In the secret councils of those who were planning the Glorious Revolution Somers took a leading part, and in the Convention Parliament was elected a member for his native city. He was immediately appointed one of the managers for the Commons in the conferences between the houses, and in arguing the questions whether James II had left the throne vacant by abdication and whether the acts of the Convention Parliament were legal—that parliament having been summoned without the usual writs—he displayed great learning and legal subtlety.

In his maiden speech on 28 January 1689, Somers argued that James II had forfeited his claim to the allegiance of the English by casting himself into the hands of Louis XIV of France and conspiring to "to subject the Nation to the Pope, as much as to a foreign prince". On 6 February Somers advocated the word "abdicate" rather than "desert" (which the House of Lords favoured) to describe James' flight to France. He concluded by stating that James' actions were a prime example of the act of abdicating:

That King James II, by going about to subvert the constitution, and by breaking the original contract between king and people, and by violating the fundamental laws, and withdrawing himself out of the kingdom, hath thereby renounced to be a king according to the constitution, by avowing to govern by a despotic power, unknown to the constitution, and inconsistent with it; he hath renounced to be a king according to the law, such a king as he swore to be at his coronation, such a king to whom the allegiance of an English subject is due.

Challenged by the Lords to produce a precedent whereby England had been without a monarch, Somers referred to a parliamentary roll from 1399 that stated that the throne had been unoccupied between the reigns of Richard II and Henry IV. Somers could not point to the interregnum of 1649–1660 because by law the reign of Charles II had started after the execution of Charles I. The Lords replied by pointing to a roll from the first year of the reign of Edward IV which showed that the roll of 1399 had been annulled. Sir George Treby supported Somers by producing the roll of the first year of the reign of Henry VII which repealed Edward IV's roll. Eventually the Lords accepted the abdication clause and that the throne was vacant at the behest of William, and passed a resolution affirming William and Mary's right to the crown.

Although some historians such as Macaulay have claimed Somers was made chairman of the committee which drew up the Declaration of Right, the committee's report was delivered to the Commons by Sir George Treby (the chairman always delivered the report to the House).

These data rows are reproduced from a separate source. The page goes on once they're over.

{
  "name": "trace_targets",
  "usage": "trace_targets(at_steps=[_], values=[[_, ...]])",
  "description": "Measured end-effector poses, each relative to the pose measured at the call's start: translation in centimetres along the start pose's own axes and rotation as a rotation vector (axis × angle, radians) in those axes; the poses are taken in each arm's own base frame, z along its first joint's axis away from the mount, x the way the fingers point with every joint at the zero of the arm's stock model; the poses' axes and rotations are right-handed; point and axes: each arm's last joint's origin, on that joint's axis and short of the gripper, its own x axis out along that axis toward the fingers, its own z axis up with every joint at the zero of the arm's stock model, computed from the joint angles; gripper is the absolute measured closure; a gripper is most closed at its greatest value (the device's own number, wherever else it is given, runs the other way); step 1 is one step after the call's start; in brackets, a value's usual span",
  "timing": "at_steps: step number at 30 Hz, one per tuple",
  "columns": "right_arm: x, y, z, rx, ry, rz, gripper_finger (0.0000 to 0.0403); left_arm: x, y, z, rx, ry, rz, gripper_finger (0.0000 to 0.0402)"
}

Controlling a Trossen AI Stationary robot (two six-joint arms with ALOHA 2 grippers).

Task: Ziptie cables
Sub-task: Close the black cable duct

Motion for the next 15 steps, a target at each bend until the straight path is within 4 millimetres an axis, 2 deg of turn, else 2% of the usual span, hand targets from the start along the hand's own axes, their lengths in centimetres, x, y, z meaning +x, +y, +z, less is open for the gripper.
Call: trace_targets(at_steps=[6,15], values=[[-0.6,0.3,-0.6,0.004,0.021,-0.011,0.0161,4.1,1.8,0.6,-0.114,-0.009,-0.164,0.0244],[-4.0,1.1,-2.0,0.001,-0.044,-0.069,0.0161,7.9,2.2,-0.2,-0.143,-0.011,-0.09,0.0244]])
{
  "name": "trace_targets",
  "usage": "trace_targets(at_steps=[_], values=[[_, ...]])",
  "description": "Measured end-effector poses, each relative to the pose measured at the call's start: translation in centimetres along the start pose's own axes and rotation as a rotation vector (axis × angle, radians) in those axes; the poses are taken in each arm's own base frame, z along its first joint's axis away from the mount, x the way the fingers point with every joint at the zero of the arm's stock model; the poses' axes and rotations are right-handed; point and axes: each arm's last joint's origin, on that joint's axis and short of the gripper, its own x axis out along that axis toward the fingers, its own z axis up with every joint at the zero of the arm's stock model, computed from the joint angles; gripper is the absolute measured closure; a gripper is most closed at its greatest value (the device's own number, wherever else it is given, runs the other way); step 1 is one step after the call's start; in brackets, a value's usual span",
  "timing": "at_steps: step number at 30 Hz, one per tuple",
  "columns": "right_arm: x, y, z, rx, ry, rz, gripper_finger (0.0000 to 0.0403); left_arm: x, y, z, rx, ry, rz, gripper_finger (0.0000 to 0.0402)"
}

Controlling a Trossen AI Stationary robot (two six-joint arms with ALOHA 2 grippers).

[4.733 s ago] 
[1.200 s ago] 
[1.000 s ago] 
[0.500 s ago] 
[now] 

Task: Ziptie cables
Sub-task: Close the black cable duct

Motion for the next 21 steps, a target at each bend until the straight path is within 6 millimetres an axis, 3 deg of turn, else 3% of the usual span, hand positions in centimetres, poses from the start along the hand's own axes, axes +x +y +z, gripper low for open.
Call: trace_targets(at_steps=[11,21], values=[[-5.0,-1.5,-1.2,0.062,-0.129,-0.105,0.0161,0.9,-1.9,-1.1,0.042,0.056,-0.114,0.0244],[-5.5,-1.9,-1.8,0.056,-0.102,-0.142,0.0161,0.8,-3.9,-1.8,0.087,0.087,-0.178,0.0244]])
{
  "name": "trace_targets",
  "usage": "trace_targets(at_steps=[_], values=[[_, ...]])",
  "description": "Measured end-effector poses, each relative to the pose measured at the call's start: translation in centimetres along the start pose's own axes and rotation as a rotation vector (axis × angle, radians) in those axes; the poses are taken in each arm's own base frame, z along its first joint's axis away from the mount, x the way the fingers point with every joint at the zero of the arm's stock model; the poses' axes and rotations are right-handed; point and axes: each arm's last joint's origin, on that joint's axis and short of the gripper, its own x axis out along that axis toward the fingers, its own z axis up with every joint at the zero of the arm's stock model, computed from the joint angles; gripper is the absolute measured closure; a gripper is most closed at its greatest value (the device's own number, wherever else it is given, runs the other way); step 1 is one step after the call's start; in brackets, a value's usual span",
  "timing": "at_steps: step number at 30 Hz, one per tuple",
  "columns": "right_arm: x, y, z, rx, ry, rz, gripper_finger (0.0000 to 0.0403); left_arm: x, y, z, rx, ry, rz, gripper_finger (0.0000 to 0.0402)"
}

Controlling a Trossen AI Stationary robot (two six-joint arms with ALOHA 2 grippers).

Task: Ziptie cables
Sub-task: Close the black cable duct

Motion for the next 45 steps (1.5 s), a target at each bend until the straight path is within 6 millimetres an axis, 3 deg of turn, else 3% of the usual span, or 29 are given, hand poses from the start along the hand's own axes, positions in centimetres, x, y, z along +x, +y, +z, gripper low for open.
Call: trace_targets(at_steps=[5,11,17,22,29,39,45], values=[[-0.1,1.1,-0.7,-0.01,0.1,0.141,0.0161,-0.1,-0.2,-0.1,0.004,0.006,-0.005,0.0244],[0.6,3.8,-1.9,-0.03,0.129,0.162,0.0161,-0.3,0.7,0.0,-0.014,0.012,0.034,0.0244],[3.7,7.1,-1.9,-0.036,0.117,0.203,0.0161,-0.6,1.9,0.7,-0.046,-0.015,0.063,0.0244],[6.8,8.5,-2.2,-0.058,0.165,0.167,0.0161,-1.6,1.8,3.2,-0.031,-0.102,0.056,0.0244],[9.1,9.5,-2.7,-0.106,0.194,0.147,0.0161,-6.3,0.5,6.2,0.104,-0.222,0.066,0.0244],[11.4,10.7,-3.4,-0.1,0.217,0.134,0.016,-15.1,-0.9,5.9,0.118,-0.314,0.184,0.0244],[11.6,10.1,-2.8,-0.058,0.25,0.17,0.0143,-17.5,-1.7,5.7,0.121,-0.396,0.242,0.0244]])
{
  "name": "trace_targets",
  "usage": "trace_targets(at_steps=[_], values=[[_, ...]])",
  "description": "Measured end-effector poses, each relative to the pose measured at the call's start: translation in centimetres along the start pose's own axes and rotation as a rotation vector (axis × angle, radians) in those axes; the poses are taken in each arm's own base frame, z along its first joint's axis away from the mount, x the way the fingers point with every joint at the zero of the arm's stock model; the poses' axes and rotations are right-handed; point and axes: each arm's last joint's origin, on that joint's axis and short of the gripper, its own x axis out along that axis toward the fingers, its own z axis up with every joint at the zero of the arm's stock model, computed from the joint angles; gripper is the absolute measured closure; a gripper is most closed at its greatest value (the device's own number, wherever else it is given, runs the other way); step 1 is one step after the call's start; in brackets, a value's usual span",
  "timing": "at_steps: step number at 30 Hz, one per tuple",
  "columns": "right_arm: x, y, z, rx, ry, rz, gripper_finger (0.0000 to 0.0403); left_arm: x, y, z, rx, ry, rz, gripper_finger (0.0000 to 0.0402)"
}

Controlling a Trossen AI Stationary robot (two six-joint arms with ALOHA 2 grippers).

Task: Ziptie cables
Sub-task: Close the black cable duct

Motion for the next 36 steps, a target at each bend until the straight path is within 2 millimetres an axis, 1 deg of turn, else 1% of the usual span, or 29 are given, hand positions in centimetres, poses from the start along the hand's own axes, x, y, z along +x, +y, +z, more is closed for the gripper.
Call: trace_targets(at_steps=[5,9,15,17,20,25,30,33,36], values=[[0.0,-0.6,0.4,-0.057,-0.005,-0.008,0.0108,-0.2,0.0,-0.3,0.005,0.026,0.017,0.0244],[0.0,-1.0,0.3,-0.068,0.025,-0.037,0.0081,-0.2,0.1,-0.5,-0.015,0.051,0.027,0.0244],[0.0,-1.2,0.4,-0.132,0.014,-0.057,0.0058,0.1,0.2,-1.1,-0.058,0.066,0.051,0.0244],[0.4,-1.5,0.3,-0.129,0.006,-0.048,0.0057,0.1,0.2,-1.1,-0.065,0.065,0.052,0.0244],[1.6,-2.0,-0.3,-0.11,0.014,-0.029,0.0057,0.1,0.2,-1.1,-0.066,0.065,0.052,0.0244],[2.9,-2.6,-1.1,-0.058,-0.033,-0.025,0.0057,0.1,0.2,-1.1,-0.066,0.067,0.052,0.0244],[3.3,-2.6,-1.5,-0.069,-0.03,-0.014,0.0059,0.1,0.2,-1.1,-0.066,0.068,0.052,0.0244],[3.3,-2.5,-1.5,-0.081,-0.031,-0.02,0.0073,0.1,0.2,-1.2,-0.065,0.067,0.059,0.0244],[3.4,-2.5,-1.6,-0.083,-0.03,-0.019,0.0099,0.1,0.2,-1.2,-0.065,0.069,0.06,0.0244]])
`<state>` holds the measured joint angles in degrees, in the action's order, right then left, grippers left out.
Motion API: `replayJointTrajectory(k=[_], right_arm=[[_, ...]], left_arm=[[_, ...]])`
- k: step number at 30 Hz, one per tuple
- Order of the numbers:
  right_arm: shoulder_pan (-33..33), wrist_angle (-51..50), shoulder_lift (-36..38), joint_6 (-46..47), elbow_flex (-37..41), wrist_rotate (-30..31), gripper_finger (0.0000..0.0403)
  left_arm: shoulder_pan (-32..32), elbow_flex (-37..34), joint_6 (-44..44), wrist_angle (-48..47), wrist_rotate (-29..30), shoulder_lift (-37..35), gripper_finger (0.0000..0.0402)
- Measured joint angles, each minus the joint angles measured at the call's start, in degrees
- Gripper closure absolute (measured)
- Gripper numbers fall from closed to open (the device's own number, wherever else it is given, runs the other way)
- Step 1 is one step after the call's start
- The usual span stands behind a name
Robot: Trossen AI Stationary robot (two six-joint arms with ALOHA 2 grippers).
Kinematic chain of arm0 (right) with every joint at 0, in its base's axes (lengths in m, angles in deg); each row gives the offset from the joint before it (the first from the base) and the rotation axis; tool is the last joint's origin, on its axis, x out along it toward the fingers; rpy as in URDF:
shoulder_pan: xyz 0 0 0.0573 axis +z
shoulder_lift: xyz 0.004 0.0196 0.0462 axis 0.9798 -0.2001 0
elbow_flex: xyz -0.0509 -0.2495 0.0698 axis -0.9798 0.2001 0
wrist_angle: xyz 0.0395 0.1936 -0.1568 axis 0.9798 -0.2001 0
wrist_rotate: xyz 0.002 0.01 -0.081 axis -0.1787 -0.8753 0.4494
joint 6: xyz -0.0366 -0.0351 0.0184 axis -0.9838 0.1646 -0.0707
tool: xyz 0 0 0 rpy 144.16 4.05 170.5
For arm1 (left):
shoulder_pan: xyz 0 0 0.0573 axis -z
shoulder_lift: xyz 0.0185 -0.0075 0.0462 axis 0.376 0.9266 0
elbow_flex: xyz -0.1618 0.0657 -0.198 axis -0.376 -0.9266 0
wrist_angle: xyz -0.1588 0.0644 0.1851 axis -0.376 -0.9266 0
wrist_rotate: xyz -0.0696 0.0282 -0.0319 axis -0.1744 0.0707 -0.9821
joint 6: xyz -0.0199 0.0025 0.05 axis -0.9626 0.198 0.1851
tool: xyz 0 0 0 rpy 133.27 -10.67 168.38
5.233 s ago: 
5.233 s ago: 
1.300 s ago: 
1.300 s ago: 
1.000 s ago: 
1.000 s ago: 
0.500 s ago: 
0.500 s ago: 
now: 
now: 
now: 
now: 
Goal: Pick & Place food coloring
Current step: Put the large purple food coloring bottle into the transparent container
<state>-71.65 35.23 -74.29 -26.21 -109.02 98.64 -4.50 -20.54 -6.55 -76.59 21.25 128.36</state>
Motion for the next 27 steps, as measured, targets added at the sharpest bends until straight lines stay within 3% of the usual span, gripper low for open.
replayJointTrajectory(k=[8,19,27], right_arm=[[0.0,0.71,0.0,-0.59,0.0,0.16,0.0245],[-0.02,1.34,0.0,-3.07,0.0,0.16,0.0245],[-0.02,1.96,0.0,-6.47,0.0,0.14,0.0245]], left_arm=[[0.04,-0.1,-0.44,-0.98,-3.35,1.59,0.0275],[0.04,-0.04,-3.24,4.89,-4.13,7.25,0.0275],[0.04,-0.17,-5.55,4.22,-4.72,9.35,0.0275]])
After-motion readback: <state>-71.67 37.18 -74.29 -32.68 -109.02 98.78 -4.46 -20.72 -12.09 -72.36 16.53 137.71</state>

However Somers did play a leading part in drawing up the Declaration, which would be passed in Parliament and become known as the Bill of Rights 1689. Although later generations exaggerated Somers role as architect of the Bill of Rights, his biographer asserts that no one else can have a better claim to that title. Somers published anonymously A Vindication of the Proceedings of the Late Parliament of England in 1690. Here, Somers justified the war against France and Bill of Rights:

The proceedings of the late parliament were so fair, so prudent, so necessary, and so advantageous to the nation, to the protestant interest in general, and in particular to the church of England, that all true Englishmen must needs acknowledge they owe to the then representatives of the nation, their privileges, their liberties, their lives, their religion, their present and future security from popery, slavery, and arbitrary power, had they done nothing else but enacted the rights and liberties of the subject, and settling the succession of the crown.

Somers went on to place the abolishing of the dispensing power of sovereigns first, then the parliamentary control of taxation, the outlawing of standing armies in time of peace unless Parliament decided otherwise, and the royal succession. Somers argued for the vital importance of the rule of law:

Our happiness then consists in this, that our princes are tied up to the law as well as we, and upon an especial account obliged to keep it up in full force, because if they destroyed the law, they destroyed at the same time themselves, by overthrowing the very foundation of their kingly grandeur and regal power. So that our government not being arbitrary, but legal, not absolute but political, our princes can never become arbitrary, absolute, or tyrants, without forfeiting at the same time their royal character, by the breach of the essential conditions of their regal power, which are to act according to the ancient customs and standing laws of the nation.